L.L.Bean, via At Carmel

L.L.Bean: Yes, most kids had Jansport or Eastpack backpacks—but there was always that klatch of hippie-ish preppies (Upper Crusties) whose parents drove Volvos and phone-ordered them those gigantic monogrammed L.L.Bean backpacks (in Royal Blue). Obviously, L.L.Bean hasn't gone anywhere—and they still outfit those same kids who show up to school bedecked in madras and Ralph Lauren Polo ponies. The good news is they're still affordable ($29.95 to $39.95 in three different sizes); still come with a lifetime warranty; and are still made in Maine. The better news is they now come in prints! And while you're ordering yourself a brand new backpack you can also shop L.L.Bean Signature—the brand's contemporary collection of heritage basics in relevant fits as designed by Alex Carleton (of Rogue's Gallery fame).


A Little Black Backpack circa now, via Orange Juice in Bishops Garden

Prada's Little Black Backpack: In 1985, Miuccia Prada introduced her mini backpack fashioned from army-grade heavy duty nylon. An entire suite of Prada nylon goods followed—in assorted shapes, sizes, and colors. By the mid-'90s, the mini backpack—or Little Black Backpack—had become completely quintessential. The trend culminated with the song "Little Black Backpack," a hideous 1999 one-hit-wonder by a band called Stroke 9; along with every girl in your school carrying around a micro-pack. Of course, none of those were actually Prada (except for the one that girl Bianca in 10 Things I Hate About You had)—they were by Guess or Skechers or Express or Wilson's Leather. Finally, they became a punchline. These days, Prada is one of the most profitable and critically-lauded designer labels around. And while they still produce some classic nylon items (and backpacks!), we couldn't find any non-vintage (eBay, Etsy) or non-close-out (ModaQueen) mini backpacks from the label. That said, backpacks are definitely having a bit of a moment—can a splashy reintroduction of the Prada baby bookbag be forthcoming?

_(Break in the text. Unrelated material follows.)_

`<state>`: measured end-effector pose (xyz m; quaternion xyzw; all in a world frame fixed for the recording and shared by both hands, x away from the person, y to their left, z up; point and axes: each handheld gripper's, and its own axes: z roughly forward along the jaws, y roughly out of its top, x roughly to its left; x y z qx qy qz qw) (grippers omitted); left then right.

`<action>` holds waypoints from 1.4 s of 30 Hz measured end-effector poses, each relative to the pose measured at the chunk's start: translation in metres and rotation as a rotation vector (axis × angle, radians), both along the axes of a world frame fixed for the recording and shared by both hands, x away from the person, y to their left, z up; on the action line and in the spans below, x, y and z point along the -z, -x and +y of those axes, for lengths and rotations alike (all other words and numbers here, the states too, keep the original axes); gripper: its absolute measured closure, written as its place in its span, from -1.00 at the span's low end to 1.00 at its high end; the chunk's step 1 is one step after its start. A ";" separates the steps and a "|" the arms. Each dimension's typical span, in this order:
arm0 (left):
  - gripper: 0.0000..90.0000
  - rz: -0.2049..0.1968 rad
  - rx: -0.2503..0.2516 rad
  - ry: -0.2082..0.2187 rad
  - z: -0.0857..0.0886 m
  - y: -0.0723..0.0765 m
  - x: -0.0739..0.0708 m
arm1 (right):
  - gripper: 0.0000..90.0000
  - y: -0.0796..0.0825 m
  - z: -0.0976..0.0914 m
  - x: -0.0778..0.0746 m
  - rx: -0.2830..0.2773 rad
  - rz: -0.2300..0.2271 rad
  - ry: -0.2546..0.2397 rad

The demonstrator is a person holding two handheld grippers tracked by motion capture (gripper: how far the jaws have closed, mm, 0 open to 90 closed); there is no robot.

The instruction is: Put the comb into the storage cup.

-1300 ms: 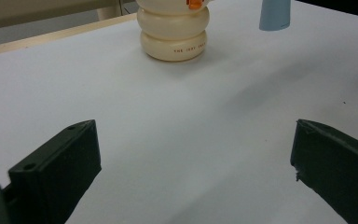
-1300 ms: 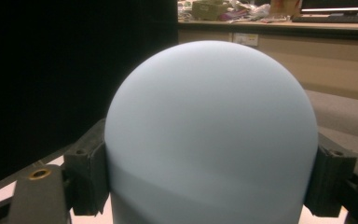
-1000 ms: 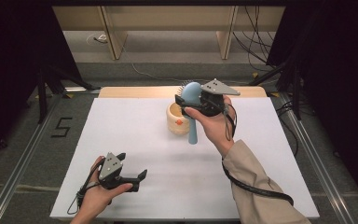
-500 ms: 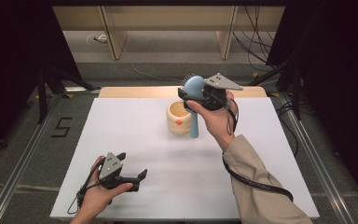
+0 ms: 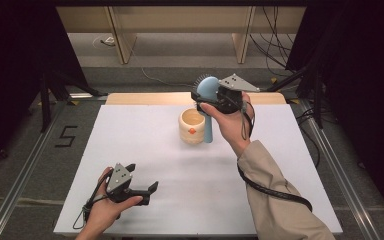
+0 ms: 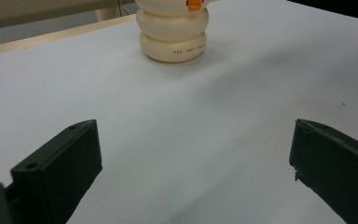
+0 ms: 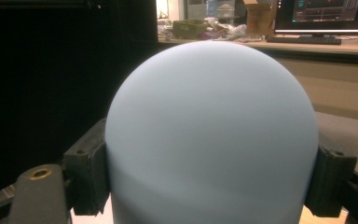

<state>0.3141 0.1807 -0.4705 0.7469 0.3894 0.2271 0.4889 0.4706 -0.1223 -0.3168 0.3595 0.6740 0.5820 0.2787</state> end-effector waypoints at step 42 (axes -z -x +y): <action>-0.95 -0.004 -0.009 0.001 0.000 -0.001 0.000 | -0.54 -0.021 0.005 -0.009 0.014 -0.034 -0.017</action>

Lisa Frank via Lisa Frank Party

Lisa Frank: Further back than high school and middle school (hopefully), you certainly remember Lisa Frank. All the girls (and probably a handful of the boys) had stationery and pens with rainbow-colored glitter ponies, floppy-eared pups, expressive penguins and grinning narwhals frolicking among friendly skies and smiling seas in not-found-in-nature shades of pink, purple and turquoise. While you may be far removed from your days of Lisa Frank collecting, the company continues to charm the tween-set and is, apparently, still thriving. Headquartered in Arizona and spearheaded by a reclusive artistic mastermind actually named Lisa Frank, the line is still all about ponies and porpoises—with a touch of Bratz meets Disney Princess glamour thrown in (you gotta stay modern!) Further, the prices are still tween-friendly, they have an extensive array of e-commerce offerings, and extended apparel options might be on the way. Better yet: The rarely photographed Lisa Frank herself granted an extensive interview to the Daily earlier this year—during which she compared herself and her fame to Michael Jackson and admitted to wearing a lot of brightly colored Missoni.


Vintage Trapper, via Tamerlane's Thoughts

Trapper Keeper and Five Star: Around the same time you were hoarding Lisa Frank stickers and gel pens, you were using a Trapper Keeper binder—probably laser- or Lamborghini-bedecked; or featuring small white kittens. You likely also had matching (or coordinating, if not exactly matching, you always were a style trailblazer!) folders and pencil cases to slip into said binder. Those kittens kept you organized, and were the precursor to the ultra-durable Five Star multi-subject notebooks all the smarter-than-you and more-organized-than-you kids used in junior high. None of these items were exactly cost-prohibitive—but there were significantly cheaper options out there. And you'd better believe the kids with the designer imposter Five Stars (who invariably carried them around in "Eastsport" and "Janspack" backpacks) were not on the homecoming court. Both labels are still thriving and produced by the same parent company: Mead. That said, Trapper seems to have taken a backseat to Five Star; and the whimsical Trappers of our youth have been replaced with solid colors and stylized graphics. But, hey—better to color code your life for easy locker stops, right?